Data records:
···

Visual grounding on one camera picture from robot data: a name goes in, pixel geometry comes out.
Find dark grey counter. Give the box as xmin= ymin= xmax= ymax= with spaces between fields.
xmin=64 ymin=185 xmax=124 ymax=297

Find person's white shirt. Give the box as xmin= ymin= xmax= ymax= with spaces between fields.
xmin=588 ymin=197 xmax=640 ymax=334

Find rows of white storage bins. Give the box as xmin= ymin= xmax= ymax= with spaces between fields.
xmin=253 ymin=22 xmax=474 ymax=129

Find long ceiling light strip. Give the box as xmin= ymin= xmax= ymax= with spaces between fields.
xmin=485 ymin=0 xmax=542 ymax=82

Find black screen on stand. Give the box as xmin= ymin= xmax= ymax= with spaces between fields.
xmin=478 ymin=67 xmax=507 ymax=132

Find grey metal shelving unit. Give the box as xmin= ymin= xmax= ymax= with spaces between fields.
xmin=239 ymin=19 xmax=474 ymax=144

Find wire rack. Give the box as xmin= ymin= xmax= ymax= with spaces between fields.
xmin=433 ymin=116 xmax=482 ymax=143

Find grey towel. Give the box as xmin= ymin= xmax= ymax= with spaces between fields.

···

* [Problem description]
The answer must be the data above, repeated exactly as it stands.

* [Response area]
Visual grounding on one camera picture from robot data: a name goes in, pixel geometry comes out.
Find dark grey counter. Give the box as xmin= ymin= xmax= ymax= with spaces between fields.
xmin=64 ymin=185 xmax=124 ymax=297

Find person's white shirt. Give the box as xmin= ymin= xmax= ymax= with spaces between fields.
xmin=588 ymin=197 xmax=640 ymax=334

Find rows of white storage bins. Give the box as xmin= ymin= xmax= ymax= with spaces between fields.
xmin=253 ymin=22 xmax=474 ymax=129

Find long ceiling light strip. Give the box as xmin= ymin= xmax= ymax= with spaces between fields.
xmin=485 ymin=0 xmax=542 ymax=82

Find black screen on stand. Give the box as xmin= ymin= xmax= ymax= with spaces between fields.
xmin=478 ymin=67 xmax=507 ymax=132

Find grey metal shelving unit. Give the box as xmin= ymin= xmax= ymax= with spaces between fields.
xmin=239 ymin=19 xmax=474 ymax=144

Find wire rack. Give the box as xmin= ymin= xmax= ymax= with spaces between fields.
xmin=433 ymin=116 xmax=482 ymax=143

Find grey towel. Give the box as xmin= ymin= xmax= ymax= with spaces between fields.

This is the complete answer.